Prof Brian Nolan

Director of Employment, Equity and Growth

Professor of Social Policy, Department of Social Policy and Intervention, University of Oxford

Brian Nolan

Biography

Brian Nolan has been Director of INET’s Employment, Equity and Growth Programme, Professor of Social Policy at the Department of Social Policy and Intervention, and Senior Research Fellow at Nuffield College Oxford since 2014. He was previously Principal of the College of Human Sciences and Professor of Public Policy at University College Dublin. He is an economist by training, with a doctorate from the London School of Economics, and his main areas of research are income inequality, poverty, and the economics of social policy. He has been centrally involved in a range of collaborative cross-country research networks and projects, including the Growing Inequalities’ Impacts (GINI) multi-country research project on inequalities and their impacts. He co-edited The Handbook of Economic Inequality (2008), The Great Recession and the Distribution of Household Income (2013), Changing Inequalities in Rich Countries: Analytical and Comparative Perspectives (2014), Changing Inequalities and Societal Impacts in Rich Countries: Thirty Countries’ Experiences (2014), and Children of Austerity: The Impact of the Great Recession on Child Poverty in Rich Countries (2017), and with Christopher T. Whelan co-authored Poverty and Deprivation in Europe (2011), all published by Oxford University Press.

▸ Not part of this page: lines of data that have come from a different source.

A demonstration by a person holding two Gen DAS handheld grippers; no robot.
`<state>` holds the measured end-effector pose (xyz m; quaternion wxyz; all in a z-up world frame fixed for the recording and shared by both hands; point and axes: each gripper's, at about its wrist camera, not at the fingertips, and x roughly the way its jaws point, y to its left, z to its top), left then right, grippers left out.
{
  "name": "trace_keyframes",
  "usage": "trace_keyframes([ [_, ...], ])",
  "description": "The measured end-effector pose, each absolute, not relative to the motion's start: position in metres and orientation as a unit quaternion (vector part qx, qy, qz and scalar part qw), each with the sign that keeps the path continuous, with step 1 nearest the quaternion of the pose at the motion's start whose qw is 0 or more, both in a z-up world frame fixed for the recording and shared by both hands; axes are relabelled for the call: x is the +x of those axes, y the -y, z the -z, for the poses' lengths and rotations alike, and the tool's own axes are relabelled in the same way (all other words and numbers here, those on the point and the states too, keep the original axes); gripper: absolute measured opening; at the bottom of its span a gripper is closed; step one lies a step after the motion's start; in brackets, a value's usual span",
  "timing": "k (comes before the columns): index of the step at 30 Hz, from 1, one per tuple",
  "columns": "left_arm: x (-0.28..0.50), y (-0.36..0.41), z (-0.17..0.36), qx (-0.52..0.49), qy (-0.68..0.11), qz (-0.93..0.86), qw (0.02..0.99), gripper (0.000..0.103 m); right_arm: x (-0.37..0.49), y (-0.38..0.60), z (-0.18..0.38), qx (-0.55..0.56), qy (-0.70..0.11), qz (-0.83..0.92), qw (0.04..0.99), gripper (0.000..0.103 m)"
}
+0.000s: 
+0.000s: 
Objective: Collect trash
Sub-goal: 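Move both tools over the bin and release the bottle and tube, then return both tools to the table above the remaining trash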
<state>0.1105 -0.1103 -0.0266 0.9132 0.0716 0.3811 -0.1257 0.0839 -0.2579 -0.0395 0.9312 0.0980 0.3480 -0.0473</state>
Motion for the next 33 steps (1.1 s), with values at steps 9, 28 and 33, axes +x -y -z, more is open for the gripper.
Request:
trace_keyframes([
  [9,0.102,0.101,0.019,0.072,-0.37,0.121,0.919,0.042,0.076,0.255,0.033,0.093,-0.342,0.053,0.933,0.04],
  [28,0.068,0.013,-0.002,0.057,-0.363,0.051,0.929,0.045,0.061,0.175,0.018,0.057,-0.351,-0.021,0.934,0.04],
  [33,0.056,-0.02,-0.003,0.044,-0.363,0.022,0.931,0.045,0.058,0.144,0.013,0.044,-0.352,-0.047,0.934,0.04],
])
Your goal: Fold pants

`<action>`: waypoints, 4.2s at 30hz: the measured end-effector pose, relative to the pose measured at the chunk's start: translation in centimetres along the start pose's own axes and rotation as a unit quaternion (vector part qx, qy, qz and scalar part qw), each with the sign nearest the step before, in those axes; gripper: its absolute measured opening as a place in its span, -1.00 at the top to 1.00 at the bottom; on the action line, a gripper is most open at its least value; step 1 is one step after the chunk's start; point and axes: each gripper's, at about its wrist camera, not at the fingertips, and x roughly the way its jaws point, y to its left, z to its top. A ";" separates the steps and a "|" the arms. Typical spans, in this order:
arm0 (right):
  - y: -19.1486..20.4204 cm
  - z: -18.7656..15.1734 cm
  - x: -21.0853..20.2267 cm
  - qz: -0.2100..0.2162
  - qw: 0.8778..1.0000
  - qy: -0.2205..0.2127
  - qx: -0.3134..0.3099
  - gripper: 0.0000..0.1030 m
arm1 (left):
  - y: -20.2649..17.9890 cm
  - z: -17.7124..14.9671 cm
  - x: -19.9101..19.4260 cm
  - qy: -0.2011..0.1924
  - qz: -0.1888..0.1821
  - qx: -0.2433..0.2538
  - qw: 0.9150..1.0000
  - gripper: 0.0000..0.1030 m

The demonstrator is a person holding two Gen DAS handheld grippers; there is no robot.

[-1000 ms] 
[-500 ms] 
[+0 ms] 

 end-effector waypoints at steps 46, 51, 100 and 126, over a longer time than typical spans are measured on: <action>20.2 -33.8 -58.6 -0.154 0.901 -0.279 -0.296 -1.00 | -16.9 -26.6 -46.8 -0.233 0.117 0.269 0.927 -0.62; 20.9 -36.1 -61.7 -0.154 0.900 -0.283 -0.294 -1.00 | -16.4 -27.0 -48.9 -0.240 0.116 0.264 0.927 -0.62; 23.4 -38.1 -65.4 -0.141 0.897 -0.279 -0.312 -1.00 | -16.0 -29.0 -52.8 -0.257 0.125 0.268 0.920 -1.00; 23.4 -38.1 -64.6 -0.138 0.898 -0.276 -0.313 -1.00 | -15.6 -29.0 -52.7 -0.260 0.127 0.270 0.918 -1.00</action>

The Employment, Equity and Growth Programme he directs at INET has been seeking to understand why current growth models are failing those on middle and lower incomes in many developed countries, and what policies may help to promote better, fairer growth. Research carried out by the group with the support of the Resolution Foundation has been brought together in two volumes he edited, published by Oxford University Press in 2018: Inequality and Inclusive Growth in Rich Countries: Shared Challenges and Contrasting Fortunes and Generating Prosperity for Working Families in Affluent Countries.

He directed the Oxford Martin Programme on Inequality and Prosperity from 2016-21 supported by Citi as part of its research partnership with the Oxford Martin School and focused on the drivers of inequality and how best to address it and promote inclusive growth. He was also principal investigator on a project funded by the Nuffield Foundation from 2017-19 on the intergenerational transmission of family wealth. His research is currently funded primarily through a 6-year Synergy Grant from the European Research Council for Towards Distributional National Accounts in collaboration with Thomas Piketty (Paris School of Economics) and Emmanuel Saez (University of California-Berkeley).